The toots and Te Deums were all in preparation for the arrival this week of the slim, spectacled young man who is King of the Belgians and, as such, the sovereign lord of 14 million Congolese. It will be his first state visit to his African Empire.
The Congo is King Baudouin's richest, widest realm. It is eighty times the size of the mother country, and half again as populous. Booming Congo exports provide the dollars and pounds that make the Belgian franc one of the world's hardest currencies. Belgians drink Congo coffee, wear shirts made of Congo cotton, wash them with soap made from Congo palm kernels. Without the mighty Congo, little Belgium might go broke; with it, a nation of 9,000,000 still counts as a world empire.

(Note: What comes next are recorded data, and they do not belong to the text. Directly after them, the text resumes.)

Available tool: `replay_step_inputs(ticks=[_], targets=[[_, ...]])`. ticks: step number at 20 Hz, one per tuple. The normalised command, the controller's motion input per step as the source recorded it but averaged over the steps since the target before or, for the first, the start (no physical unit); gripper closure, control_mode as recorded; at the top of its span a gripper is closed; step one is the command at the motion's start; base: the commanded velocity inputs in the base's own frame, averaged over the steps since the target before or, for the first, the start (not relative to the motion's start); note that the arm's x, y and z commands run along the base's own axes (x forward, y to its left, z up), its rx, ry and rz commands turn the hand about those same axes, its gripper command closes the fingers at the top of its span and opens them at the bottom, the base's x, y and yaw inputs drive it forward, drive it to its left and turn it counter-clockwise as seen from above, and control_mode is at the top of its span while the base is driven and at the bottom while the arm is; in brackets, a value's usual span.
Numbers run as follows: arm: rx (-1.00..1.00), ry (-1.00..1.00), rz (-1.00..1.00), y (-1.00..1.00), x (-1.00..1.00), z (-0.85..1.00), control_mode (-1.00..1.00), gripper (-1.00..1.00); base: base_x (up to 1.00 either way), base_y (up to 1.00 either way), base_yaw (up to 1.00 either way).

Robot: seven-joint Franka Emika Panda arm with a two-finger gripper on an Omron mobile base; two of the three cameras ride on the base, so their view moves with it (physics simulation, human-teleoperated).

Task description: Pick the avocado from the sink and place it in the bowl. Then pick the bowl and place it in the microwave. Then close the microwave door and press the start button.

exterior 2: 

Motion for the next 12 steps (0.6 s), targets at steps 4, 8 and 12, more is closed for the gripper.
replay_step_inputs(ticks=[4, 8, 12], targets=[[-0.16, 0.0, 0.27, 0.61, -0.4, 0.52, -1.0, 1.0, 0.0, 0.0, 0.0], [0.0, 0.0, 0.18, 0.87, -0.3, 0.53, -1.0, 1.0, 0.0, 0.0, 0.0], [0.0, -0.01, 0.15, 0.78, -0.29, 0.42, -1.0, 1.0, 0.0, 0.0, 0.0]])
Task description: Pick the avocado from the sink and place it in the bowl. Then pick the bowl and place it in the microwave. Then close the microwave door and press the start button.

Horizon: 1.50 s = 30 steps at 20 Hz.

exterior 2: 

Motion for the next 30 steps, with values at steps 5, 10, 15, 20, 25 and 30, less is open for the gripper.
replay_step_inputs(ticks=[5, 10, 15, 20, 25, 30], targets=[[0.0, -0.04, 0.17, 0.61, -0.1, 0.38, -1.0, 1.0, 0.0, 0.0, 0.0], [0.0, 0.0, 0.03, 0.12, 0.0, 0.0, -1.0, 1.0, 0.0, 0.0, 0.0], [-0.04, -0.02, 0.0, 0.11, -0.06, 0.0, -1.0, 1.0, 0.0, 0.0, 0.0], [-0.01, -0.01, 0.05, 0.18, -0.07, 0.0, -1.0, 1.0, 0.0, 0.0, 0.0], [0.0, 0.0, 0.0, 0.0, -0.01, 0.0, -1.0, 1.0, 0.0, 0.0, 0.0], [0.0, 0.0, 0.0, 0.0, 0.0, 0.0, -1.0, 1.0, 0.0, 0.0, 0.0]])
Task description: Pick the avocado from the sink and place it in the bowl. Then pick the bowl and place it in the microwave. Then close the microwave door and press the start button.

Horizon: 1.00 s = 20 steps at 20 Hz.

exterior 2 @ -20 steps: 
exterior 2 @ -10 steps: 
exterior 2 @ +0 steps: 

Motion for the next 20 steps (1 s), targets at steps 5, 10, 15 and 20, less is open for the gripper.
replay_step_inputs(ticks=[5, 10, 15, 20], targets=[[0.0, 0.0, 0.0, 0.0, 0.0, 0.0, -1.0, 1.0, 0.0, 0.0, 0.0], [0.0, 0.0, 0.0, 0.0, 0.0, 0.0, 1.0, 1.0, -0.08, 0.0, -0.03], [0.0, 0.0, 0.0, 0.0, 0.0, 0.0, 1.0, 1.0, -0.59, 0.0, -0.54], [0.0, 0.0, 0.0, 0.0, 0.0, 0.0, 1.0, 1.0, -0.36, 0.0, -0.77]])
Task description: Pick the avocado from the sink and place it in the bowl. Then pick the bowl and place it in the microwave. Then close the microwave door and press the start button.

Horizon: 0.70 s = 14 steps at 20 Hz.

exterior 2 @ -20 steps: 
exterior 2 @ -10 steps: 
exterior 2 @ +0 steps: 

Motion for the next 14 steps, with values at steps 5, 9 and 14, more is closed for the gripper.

Middle Way. The Belgians are determined to hang on to their African treasure house. The task may not always be easy. The Congo lies between the all-black Gold Coast, where 4,500,000 Negroes are close to independence under Prime Minister Kwame Nkrumah, and unhappy South Africa, where Boer Prime Minister Johannes Strydom seems determined to enslave 9,000,000 Negroes for the benefit of 2,500,000 whites. Caught between, both geographically and psychologically, the Belgians are contemptuous of both black and white "extremes." They fear that South Africa's apartheid may spark race disorders that could spread north; that Nkrumah's black nationalism could get out of hand and spread the dread cry southward: "White man, get out."
The Belgians like to feel that they have devised "a middle way," making possible black-white partnership. Their program is: full speed ahead in economics and education, dead slow in politics.
So far, the evidence is that the Belgian way is working. The Congo, under hard-working capitalism, has become a tropical cornucopia in the heart of a poverty-stricken continent.